A cette époque, Toulouse était comme aujourd'hui une ville savante, et elle avait une grande école de droit. La science du droit, enfants, est une belle science: elle enseigne ce qui est permis ou défendu dans un pays, ce qui est juste ou injuste envers nos concitoyens.

Elle étudie également quelles sont les lois les meilleures et les plus sages qu'un pays puisse se donner, quels sont les moyens de perfectionner la législation et de rendre ainsi les peuples plus heureux.

Le jeune Cujas voulut être un grand homme de loi, un grand jurisconsulte. Il étudia donc le droit sous la direction d'un professeur qui avait été frappé de son intelligence. Bientôt il devint professeur à son tour, et sa réputation était si grande que des jeunes gens venaient de toutes les parties de l'Europe afin d'avoir pour maître Cujas. Plus tard, Cujas professa successivement le droit à Cahors, à Valence, à Avignon, à Paris, à Bourges. Ses élèves le suivaient partout, comme une cour suit un prince. On lui offrit d'aller en Italie enseigner le droit; il ne voulut pas quitter sa patrie.

La bonté de Cujas égalait son génie: il aidait à chaque instant de sa bourse les étudiants, qui avaient pour lui non moins d'affection que de respect.

Les travaux de Cujas ont été fort utiles aux progrès de la science du droit en France, et à celui des bonnes lois. Encore aujourd'hui on étudie avec admiration ses savants ouvrages. On lui a élevé une statue à Toulouse sur une des places de la ville, devant le palais du tribunal où se rend la justice.

LXXXV. – André et Julien retrouvent à Bordeaux leur oncle Frantz

On retrouve une force nouvelle en revoyant les siens

Le Perpignan, au-dessus de Toulouse, quitta le canal du Midi et entra dans la Garonne, ce beau fleuve qui descend des Pyrénées pour aller se jeter dans l'Océan au delà de Bordeaux. Le courant rapide du fleuve entraînait le bateau, ce qui fit qu'il n'y eut plus besoin de manier la perche à grand effort ou de se faire traîner à l'aide d'un câble par les chevaux, d'écluse en écluse. Les mariniers et André eurent donc plus de loisir pour regarder le riche pays de Guyenne et Gascogne, où ils ne tardèrent pas à entrer.

La jambe de Julien était presque guérie. A mesure qu'elle allait mieux, la gaîté de l'enfant lui revenait, et aussi le besoin de sauter et de courir.
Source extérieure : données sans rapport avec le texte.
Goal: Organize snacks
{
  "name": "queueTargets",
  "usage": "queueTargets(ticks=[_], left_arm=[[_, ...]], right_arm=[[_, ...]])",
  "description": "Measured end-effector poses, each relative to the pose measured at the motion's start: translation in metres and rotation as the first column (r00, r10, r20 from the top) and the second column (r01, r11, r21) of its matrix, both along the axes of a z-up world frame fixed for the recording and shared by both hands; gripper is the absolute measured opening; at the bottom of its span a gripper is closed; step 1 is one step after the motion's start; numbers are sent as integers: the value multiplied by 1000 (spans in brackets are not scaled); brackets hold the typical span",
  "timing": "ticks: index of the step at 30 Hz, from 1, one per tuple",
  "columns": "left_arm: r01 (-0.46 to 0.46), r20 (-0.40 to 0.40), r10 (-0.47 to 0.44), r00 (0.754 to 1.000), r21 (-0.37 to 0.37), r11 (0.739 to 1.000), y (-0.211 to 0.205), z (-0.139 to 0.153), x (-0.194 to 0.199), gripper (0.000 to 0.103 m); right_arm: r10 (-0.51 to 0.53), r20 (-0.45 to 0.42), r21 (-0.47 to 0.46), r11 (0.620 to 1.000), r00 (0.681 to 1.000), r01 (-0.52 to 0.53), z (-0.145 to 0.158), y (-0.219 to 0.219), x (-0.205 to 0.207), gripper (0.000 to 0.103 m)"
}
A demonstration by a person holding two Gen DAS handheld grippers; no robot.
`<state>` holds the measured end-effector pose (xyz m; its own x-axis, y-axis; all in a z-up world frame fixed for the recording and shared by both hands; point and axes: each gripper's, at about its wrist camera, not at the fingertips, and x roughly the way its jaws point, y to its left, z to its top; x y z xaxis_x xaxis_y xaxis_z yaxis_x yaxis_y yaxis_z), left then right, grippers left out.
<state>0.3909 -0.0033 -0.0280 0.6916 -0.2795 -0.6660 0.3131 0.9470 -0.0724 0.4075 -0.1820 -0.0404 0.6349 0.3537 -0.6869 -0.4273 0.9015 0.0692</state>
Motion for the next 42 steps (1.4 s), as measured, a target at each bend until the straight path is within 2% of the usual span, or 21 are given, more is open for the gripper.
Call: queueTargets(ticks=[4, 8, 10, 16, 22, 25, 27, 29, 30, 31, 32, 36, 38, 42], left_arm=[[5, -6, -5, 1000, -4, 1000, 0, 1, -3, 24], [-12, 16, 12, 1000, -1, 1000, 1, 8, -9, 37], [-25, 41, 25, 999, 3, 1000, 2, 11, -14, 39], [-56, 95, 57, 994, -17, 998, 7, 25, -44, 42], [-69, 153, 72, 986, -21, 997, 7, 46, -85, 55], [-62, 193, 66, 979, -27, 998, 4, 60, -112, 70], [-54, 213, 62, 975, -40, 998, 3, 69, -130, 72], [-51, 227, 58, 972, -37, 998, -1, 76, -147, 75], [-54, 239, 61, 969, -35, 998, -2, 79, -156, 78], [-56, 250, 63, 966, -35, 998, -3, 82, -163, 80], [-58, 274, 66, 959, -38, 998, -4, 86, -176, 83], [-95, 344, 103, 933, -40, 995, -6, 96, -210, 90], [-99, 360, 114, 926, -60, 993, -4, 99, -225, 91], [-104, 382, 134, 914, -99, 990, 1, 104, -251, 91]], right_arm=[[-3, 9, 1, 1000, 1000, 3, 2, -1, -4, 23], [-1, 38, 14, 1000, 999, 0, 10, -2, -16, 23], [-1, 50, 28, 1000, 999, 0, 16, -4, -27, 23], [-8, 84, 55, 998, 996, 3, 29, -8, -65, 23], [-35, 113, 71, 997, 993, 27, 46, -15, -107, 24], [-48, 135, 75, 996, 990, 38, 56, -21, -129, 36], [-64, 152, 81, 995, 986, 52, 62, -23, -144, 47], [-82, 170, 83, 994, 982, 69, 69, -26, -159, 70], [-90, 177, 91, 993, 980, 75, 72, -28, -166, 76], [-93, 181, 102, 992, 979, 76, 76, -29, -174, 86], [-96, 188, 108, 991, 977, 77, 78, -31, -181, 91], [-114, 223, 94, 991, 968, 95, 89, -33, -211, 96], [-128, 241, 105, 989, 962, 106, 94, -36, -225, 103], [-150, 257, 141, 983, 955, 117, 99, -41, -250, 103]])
A la pensée qu'on arriverait bientôt à Bordeaux, il ne se tenait pas de plaisir. – Pourvu que notre oncle Frantz soit guéri aussi! pensait-il.

Enfin, au bout de quelques jours, la Garonne alla s'élargissant de plus en plus entre ses coteaux couverts des premiers vignobles du monde. En même temps on apercevait un plus grand nombre de bateaux. Bientôt même, au loin, on vit sur le fleuve toute une forêt de mâts.
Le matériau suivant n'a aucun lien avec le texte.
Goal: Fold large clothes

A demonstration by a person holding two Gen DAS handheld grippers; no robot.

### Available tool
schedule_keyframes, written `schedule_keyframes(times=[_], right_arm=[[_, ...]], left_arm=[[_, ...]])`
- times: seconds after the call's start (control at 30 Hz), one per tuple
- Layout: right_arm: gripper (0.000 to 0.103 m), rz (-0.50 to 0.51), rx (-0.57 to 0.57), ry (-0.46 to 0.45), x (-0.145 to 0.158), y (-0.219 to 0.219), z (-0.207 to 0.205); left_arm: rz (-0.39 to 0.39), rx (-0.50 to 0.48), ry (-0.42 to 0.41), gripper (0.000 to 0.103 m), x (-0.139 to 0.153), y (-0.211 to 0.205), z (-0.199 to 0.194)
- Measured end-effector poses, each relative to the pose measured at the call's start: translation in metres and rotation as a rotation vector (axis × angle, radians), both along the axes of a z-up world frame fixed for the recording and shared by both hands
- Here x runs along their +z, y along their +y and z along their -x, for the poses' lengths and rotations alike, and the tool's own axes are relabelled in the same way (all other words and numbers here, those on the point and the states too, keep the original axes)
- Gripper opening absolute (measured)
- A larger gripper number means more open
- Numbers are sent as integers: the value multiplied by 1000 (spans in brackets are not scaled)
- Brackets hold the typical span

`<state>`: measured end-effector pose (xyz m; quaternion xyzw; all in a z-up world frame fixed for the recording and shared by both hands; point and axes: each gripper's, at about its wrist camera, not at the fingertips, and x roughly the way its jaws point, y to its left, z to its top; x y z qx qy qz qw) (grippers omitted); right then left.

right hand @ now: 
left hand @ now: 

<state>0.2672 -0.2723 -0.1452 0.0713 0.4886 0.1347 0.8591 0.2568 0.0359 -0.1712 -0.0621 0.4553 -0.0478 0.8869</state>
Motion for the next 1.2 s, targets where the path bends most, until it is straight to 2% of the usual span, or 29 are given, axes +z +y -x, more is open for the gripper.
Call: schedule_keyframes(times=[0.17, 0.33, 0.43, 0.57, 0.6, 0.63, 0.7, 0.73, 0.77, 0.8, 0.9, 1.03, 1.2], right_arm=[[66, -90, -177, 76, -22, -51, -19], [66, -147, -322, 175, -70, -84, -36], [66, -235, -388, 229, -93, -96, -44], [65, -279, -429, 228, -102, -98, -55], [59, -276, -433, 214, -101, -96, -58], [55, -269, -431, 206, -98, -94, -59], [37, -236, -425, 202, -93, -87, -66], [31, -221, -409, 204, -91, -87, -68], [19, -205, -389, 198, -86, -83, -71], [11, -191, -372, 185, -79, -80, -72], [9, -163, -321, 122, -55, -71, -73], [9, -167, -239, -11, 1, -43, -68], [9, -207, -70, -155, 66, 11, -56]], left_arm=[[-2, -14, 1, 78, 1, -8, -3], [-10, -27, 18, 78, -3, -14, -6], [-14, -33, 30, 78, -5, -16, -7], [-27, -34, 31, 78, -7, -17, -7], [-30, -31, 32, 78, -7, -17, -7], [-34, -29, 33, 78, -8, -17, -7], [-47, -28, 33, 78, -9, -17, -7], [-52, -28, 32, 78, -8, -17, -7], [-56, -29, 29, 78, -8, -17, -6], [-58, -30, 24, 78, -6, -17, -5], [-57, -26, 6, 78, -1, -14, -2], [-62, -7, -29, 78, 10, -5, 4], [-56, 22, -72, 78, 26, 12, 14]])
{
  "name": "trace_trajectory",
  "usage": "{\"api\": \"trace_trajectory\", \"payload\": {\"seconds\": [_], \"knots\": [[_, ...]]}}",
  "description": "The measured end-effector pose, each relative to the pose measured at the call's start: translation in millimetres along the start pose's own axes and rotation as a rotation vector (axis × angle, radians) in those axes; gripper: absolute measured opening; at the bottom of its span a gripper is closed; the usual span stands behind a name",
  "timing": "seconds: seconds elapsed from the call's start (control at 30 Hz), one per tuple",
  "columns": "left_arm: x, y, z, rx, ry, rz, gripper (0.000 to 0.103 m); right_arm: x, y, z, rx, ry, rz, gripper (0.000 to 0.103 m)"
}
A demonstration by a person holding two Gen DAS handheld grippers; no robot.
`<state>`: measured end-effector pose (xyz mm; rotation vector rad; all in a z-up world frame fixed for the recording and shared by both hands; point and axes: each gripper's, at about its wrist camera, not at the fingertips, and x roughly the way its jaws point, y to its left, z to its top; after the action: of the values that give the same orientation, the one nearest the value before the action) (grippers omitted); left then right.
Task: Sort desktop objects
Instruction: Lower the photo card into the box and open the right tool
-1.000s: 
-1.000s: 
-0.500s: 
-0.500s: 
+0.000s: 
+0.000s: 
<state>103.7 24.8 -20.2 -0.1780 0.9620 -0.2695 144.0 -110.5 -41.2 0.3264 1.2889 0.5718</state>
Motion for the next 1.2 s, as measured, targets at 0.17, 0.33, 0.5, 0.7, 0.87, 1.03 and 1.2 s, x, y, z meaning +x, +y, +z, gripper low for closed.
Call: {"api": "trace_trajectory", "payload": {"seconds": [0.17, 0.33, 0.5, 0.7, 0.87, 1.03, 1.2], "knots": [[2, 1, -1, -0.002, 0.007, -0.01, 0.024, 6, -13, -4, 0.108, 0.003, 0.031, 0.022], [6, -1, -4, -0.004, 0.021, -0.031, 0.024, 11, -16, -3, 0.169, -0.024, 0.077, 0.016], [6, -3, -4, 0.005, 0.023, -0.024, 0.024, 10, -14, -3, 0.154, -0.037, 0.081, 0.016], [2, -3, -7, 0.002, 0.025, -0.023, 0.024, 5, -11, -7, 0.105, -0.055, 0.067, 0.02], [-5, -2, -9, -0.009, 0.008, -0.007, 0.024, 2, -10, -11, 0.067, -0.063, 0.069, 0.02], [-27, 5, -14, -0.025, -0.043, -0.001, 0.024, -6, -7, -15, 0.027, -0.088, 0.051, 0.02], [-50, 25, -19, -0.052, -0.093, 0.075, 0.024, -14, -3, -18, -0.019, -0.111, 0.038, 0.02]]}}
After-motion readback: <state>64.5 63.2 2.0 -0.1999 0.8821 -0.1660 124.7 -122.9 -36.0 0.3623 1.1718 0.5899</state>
– André, disait Julien en frappant dans ses mains, vois donc; nous arrivons, quel bonheur!

On apercevait en effet Bordeaux avec ses belles maisons et son magnifique pont de 486 mètres jeté sur le fleuve.

Chacun, sur le Perpignan, était plus attentif que jamais à la manœuvre, afin qu'il n'arrivât pas d'accident. Bientôt le Perpignan acheva son entrée et prit sa place au bord du quai animé, où des marins et des hommes de peine allaient et venaient chargés de marchandises.
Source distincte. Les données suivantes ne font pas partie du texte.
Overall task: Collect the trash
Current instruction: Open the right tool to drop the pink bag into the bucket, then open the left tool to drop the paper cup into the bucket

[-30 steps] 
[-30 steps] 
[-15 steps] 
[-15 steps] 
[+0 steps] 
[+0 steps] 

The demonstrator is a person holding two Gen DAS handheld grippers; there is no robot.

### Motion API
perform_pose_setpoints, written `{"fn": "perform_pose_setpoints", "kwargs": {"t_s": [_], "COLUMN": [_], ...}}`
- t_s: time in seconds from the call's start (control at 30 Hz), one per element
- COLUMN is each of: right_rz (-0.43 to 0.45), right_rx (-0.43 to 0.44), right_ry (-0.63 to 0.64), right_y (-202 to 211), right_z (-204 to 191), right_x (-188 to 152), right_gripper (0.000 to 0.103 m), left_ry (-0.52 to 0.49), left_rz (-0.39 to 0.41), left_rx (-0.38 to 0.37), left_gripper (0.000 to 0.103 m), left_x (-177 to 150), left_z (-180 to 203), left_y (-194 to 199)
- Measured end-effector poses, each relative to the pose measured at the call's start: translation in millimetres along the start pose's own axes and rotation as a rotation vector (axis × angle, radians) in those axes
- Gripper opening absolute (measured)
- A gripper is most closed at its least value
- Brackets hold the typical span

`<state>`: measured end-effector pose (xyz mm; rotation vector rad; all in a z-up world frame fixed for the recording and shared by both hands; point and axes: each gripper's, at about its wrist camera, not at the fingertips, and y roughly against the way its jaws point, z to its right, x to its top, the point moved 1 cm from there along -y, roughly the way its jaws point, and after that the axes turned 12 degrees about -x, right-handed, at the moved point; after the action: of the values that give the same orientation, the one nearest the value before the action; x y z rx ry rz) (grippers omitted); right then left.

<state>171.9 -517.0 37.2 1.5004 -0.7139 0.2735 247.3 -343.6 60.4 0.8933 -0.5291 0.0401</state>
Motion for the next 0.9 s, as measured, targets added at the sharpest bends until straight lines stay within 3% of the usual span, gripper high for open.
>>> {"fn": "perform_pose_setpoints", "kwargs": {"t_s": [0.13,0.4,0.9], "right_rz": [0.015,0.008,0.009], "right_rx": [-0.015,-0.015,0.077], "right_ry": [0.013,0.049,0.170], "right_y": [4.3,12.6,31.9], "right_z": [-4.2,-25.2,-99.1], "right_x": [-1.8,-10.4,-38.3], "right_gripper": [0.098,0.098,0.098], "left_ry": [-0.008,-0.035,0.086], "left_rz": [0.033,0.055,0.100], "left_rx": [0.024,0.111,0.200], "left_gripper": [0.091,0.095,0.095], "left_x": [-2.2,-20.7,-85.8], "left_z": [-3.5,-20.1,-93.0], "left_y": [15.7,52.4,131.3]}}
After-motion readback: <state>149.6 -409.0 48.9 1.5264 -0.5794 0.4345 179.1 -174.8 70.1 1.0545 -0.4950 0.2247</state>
Une planche fut jetée pour aller du bateau au quai, et l'on mit pied à terre.

Le patron, qui avait l'œil vif, avait remarqué un homme assis à l'écart sur un tas de planches et qui, pâle et fatigué comme un convalescent, semblait considérer avec attention le mouvement d'arrivée du bateau. Le patron frappa sur l'épaule d'André: – Regarde, dit-il, je parie que voilà ton oncle, auquel tu as écrit l'autre jour.

André regarda et le cœur lui battit d'émotion, car cet inconnu ressemblait tellement à son cher père qu'il n'y avait pas moyen de se tromper. – Julien, dit-il, viens vite.

Et les enfants, se tenant par la main, coururent vers l'étranger.

Julien, de loin, tendait ses petits bras; frappé, lui aussi, par la ressemblance de son oncle avec son père, il souriait et soupirait tout ensemble, disant: – C'est lui, bien sûr, c'est notre oncle Frantz, le frère de notre père.

En voyant ces deux enfants descendus du Perpignan et qui couraient vers lui, l'oncle Frantz à son tour pensa vite à ses jeunes neveux. Il leur ouvrit les bras: – Mes pauvres enfants, leur dit-il en les embrassant l'un et l'autre, comment m'avez-vous deviné au milieu de cette foule?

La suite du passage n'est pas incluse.